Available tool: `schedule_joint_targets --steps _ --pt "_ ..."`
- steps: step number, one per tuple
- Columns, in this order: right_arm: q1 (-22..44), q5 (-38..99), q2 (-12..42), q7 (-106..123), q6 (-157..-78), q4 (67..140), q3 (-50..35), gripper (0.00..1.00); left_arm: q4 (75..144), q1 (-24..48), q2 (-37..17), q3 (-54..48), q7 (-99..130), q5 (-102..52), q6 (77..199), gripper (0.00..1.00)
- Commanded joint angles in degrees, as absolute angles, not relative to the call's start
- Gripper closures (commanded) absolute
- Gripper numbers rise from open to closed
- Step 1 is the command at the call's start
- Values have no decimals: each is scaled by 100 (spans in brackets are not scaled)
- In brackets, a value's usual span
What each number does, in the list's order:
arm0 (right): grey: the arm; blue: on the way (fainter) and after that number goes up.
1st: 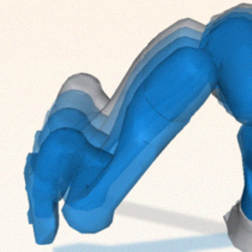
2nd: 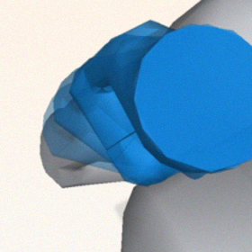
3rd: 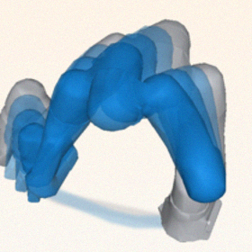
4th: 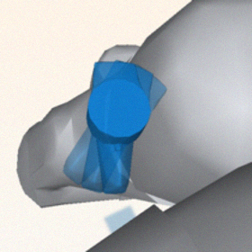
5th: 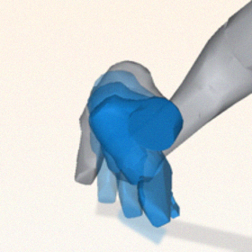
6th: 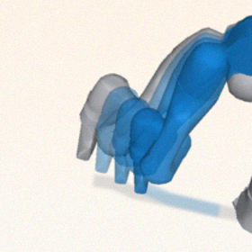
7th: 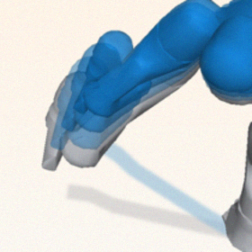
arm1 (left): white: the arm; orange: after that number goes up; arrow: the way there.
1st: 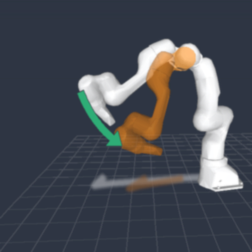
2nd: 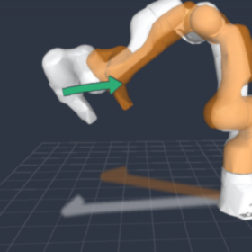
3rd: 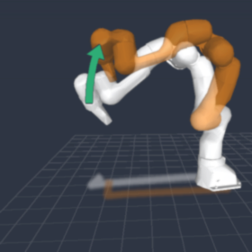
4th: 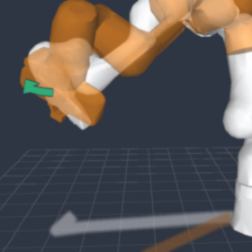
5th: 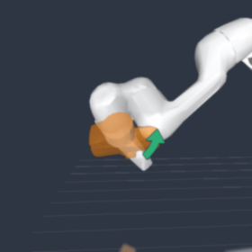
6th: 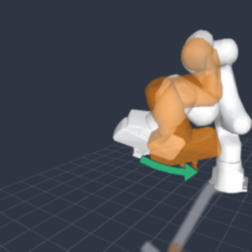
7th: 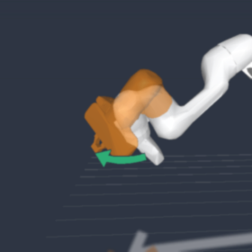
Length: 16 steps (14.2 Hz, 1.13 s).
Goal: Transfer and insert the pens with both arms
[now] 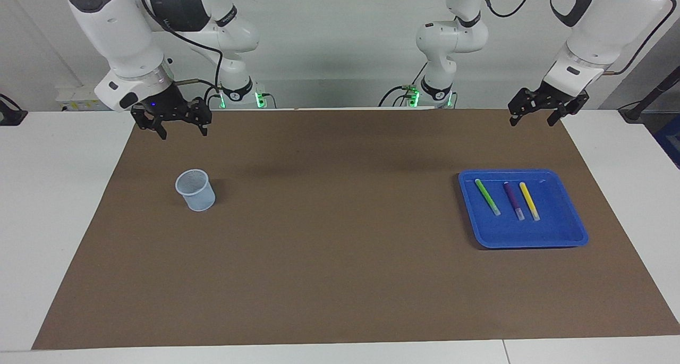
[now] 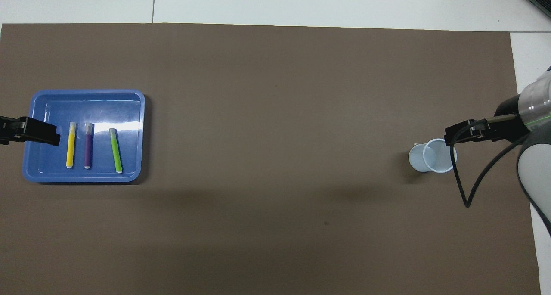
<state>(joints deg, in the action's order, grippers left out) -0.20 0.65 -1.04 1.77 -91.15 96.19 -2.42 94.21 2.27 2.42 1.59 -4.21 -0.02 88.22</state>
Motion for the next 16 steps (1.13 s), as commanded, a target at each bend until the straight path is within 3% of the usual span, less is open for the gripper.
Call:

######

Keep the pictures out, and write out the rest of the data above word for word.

• **RESULT OF THIS TASK**
Available tool: `schedule_joint_targets --steps _ --pt "_ ..."`
- steps: step number, one per tuple
- Columns, in this order: right_arm: q1 (-22..44), q5 (-38..99), q2 (-12..42), q7 (-106..123), q6 (-157..-78), q4 (67..140), q3 (-50..35), gripper (0.00..1.00); left_arm: q4 (75..144), q1 (-24..48), q2 (-37..17), q3 (-54..48), q7 (-99..130), q5 (-102..52), q6 (77..199), gripper (0.00..1.00)
- Commanded joint angles in degrees, as absolute angles, not relative to the call's start
- Gripper closures (commanded) absolute
- Gripper numbers rise from open to closed
- Step 1 is the command at the call's start
- Values have no decimals: each is scaled by 100 (spans in brackets are not scaled)
- In brackets, a value's usual span
What each number does, in the list's order:
arm0 (right): grey: the arm; blue: on the way (fainter) and after that number goes up.
1st: 
2nd: 
3rd: 
4th: 
5th: 
6th: 
7th: 
arm1 (left): white: the arm; orange: after that number goes up; arrow: the way there.
1st: 
2nd: 
3rd: 
4th: 
5th: 
6th: 
7th: 
Length: 16 steps (14.2 Hz, 1.13 s).
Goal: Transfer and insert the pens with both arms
[now] 
[now] 
<state>(joints deg, in the action's order, grippers left out) -0.20 0.65 -1.04 1.77 -91.15 96.19 -2.42 94.21 2.27 2.42 1.59 -4.21 -0.02 88.22</state>
Motion for the next 16 steps (1.13 s), as commanded, a target at each bend until the straight path is within 3% of the usual span, less is open for the gripper.
Call:

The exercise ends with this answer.